### [Your objective]
Lines in the listing under this task are to be copied exactly.

### [Supplied data]

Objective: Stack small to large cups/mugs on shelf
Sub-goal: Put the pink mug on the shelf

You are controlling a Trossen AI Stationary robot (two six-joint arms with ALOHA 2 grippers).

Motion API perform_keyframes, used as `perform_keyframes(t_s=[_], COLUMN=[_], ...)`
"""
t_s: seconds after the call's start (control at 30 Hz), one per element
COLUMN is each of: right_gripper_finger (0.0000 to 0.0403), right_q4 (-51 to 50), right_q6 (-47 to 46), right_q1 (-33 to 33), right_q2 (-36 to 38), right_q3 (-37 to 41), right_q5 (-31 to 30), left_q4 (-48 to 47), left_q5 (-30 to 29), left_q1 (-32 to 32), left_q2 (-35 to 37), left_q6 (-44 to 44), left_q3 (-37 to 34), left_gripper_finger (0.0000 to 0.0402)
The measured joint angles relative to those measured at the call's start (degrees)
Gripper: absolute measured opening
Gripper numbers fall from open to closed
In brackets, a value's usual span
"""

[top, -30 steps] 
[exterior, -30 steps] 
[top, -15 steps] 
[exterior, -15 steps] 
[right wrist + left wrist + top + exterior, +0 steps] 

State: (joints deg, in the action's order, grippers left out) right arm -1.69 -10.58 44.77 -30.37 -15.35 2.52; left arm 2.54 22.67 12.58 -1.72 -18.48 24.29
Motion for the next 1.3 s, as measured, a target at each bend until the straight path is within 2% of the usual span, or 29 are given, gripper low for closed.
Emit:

### [Your solution]
Objective: Stack small to large cups/mugs on shelf
Sub-goal: Put the pink mug on the shelf

You are controlling a Trossen AI Stationary robot (two six-joint arms with ALOHA 2 grippers).

Motion API perform_keyframes, used as `perform_keyframes(t_s=[_], COLUMN=[_], ...)`
"""
t_s: seconds after the call's start (control at 30 Hz), one per element
COLUMN is each of: right_gripper_finger (0.0000 to 0.0403), right_q4 (-51 to 50), right_q6 (-47 to 46), right_q1 (-33 to 33), right_q2 (-36 to 38), right_q3 (-37 to 41), right_q5 (-31 to 30), left_q4 (-48 to 47), left_q5 (-30 to 29), left_q1 (-32 to 32), left_q2 (-35 to 37), left_q6 (-44 to 44), left_q3 (-37 to 34), left_gripper_finger (0.0000 to 0.0402)
The measured joint angles relative to those measured at the call's start (degrees)
Gripper: absolute measured opening
Gripper numbers fall from open to closed
In brackets, a value's usual span
"""

[top, -30 steps] 
[exterior, -30 steps] 
[top, -15 steps] 
[exterior, -15 steps] 
[right wrist + left wrist + top + exterior, +0 steps] 

State: (joints deg, in the action's order, grippers left out) right arm -1.69 -10.58 44.77 -30.37 -15.35 2.52; left arm 2.54 22.67 12.58 -1.72 -18.48 24.29
Motion for the next 1.3 s, as measured, a target at each bend until the straight path is within 2% of the usual span, or 29 are given, gripper low for closed.
Emit:

No more output will be produced for this exercise.